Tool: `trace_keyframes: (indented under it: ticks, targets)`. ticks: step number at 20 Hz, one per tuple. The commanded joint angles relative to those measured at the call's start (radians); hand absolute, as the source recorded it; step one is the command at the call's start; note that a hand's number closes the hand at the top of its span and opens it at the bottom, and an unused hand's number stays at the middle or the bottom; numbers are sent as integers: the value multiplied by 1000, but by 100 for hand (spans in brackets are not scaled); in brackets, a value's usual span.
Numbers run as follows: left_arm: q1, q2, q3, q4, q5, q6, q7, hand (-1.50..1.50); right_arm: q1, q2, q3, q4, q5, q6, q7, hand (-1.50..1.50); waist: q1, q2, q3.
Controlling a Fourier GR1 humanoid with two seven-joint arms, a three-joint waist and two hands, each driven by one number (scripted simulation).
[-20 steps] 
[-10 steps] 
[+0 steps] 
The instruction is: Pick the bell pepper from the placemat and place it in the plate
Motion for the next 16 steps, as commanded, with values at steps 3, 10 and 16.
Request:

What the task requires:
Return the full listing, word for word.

The answer:
Tool: `trace_keyframes: (indented under it: ticks, targets)`. ticks: step number at 20 Hz, one per tuple. The commanded joint angles relative to those measured at the call's start (radians); hand absolute, as the source recorded it; step one is the command at the call's start; note that a hand's number closes the hand at the top of its span and opens it at the bottom, and an unused hand's number stays at the middle or the bottom; numbers are sent as integers: the value multiplied by 1000, but by 100 for hand (spans in brackets are not scaled); in brackets, a value's usual span.
Numbers run as follows: left_arm: q1, q2, q3, q4, q5, q6, q7, hand (-1.50..1.50); right_arm: q1, q2, q3, q4, q5, q6, q7, hand (-1.50..1.50); waist: q1, q2, q3.
Controlling a Fourier GR1 humanoid with two seven-joint arms, a three-joint waist and two hands, each driven by one number (scripted simulation).
[-20 steps] 
[-10 steps] 
[+0 steps] 
The instruction is: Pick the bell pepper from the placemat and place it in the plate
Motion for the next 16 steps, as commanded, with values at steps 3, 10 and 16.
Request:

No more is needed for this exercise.